Extensins are cell wall hydroxyproline-rich glycoproteins that form covalent networks putatively involving tyrosyl and lysyl residues in cross-links catalyzed by one or more extensin peroxidases. The precise cross-links remain to be chemically identified both as network components in muro and as enzymic products generated in vitro with native extensin monomers as substrates. However, some extensin monomers contain variations within their putative cross-linking motifs that complicate cross-link identification. Other simpler extensins are recalcitrant to isolation including the ubiquitous P3-type extensin whose major repetitive motif, Hyp)4-Ser-Hyp-Ser-(Hyp)4-Tyr-Tyr-Tyr-Lys, is of particular interest, not least because its Tyr-Tyr-Tyr intramolecular isodityrosine cross-link motifs are also putative candidates for further intermolecular cross-linking to form di-isodityrosine. Therefore, we designed a set of extensin analogs encoding tandem repeats of the P3 motif, including Tyr → Phe and Lys → Leu variations. Expression of these P3 analogs in Nicotiana tabacum cells yielded glycoproteins with virtually all Pro residues hydroxylated and subsequently arabinosylated and with likely galactosylated Ser residues. This was consistent with earlier analyses of P3 glycopeptides isolated from cell wall digests and the predictions of the Hyp contiguity hypothesis. The tyrosine-rich P3 analogs also contained isodityrosine, formed in vivo.
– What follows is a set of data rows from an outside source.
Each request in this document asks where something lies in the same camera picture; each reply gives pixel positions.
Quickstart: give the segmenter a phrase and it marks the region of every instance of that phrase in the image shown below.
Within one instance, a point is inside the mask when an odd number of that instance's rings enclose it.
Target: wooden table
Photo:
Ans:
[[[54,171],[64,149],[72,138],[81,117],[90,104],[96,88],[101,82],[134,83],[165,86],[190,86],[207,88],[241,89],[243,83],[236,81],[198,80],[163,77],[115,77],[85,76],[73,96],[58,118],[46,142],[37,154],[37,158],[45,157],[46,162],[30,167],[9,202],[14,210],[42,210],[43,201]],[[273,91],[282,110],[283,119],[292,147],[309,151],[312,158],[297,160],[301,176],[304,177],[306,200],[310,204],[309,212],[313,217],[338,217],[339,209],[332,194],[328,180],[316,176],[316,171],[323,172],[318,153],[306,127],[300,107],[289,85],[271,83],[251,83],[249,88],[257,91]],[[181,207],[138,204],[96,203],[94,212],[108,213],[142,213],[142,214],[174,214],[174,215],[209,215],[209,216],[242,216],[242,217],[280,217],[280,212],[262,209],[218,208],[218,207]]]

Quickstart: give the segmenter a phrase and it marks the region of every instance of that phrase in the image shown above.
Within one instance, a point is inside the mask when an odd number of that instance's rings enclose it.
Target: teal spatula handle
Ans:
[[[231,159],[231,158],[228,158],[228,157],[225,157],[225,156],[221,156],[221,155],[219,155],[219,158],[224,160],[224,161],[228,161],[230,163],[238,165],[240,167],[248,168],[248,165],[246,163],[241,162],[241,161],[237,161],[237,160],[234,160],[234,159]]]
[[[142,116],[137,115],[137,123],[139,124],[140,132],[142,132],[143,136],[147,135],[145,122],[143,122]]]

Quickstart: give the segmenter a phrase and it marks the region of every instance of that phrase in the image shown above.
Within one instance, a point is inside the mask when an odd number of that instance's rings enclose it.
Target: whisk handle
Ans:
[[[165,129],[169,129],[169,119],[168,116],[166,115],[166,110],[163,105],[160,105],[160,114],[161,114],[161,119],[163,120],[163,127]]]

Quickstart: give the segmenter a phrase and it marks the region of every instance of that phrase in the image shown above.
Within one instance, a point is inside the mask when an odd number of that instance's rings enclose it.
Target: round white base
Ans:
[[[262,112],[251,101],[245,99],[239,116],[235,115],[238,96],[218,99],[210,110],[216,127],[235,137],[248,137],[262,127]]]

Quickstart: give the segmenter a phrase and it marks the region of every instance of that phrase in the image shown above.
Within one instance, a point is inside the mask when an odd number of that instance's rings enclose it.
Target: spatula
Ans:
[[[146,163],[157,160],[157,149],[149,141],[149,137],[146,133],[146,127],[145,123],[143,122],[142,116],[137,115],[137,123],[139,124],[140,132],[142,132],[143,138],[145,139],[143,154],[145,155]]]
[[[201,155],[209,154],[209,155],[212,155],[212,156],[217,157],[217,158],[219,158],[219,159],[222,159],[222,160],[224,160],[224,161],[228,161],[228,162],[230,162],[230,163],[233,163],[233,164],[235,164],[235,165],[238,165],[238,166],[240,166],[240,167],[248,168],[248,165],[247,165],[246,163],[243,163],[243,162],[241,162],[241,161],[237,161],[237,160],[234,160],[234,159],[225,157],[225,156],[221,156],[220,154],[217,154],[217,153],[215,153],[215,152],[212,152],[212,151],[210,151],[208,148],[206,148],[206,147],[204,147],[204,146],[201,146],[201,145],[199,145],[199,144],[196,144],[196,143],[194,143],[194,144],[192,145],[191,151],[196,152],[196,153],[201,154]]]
Significantly, these isodityrosine-containing analogs were further cross-linked in vitro by an extensin peroxidase to form the tetra-tyrosine intermolecular cross-link amino acid di-isodityrosine. This is the first identification of an inter-molecular cross-link amino acid in an extensin module and corroborates earlier suggestions that di-isodityrosine represents one mechanism for cross-linking extensins in muro.